What you should do
Reproduce, from the lines below, exactly the stretch that begins at the line containing "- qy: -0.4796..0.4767" and ends at the line containing "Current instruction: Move", both included.

Data
--- START ---

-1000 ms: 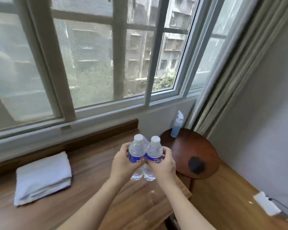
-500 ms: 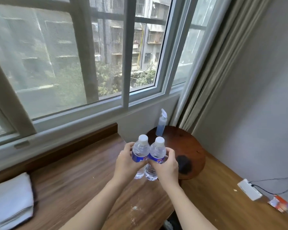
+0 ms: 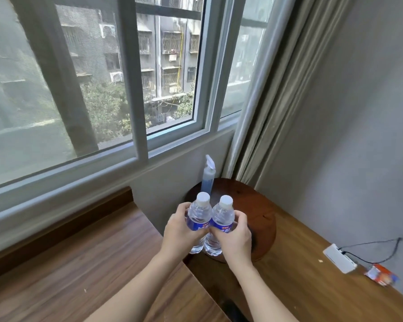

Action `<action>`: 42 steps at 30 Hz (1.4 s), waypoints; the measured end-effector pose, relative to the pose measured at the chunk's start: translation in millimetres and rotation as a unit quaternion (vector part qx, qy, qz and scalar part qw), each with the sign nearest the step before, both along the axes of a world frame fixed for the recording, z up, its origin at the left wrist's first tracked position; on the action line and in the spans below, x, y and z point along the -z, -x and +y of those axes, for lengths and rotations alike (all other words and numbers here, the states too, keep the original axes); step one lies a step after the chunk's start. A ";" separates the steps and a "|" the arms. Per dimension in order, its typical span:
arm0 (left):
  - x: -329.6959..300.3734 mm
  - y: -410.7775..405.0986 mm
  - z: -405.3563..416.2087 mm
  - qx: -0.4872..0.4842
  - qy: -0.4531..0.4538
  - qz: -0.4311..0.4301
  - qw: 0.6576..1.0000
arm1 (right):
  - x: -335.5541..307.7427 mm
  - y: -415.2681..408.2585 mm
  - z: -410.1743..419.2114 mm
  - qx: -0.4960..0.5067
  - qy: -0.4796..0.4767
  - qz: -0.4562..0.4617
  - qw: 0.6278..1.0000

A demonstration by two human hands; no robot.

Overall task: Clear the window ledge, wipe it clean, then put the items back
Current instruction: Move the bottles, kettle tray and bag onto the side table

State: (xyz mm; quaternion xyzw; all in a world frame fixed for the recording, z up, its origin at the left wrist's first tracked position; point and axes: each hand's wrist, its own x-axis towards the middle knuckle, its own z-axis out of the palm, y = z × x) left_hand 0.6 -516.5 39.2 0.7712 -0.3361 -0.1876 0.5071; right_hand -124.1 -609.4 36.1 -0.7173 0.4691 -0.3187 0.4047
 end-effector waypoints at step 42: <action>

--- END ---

Expected answer
  - qy: -0.4796..0.4767
  - qz: -0.4562..0.4617
  - qw: 0.6278..1.0000

A demonstration by two human hands; no robot.

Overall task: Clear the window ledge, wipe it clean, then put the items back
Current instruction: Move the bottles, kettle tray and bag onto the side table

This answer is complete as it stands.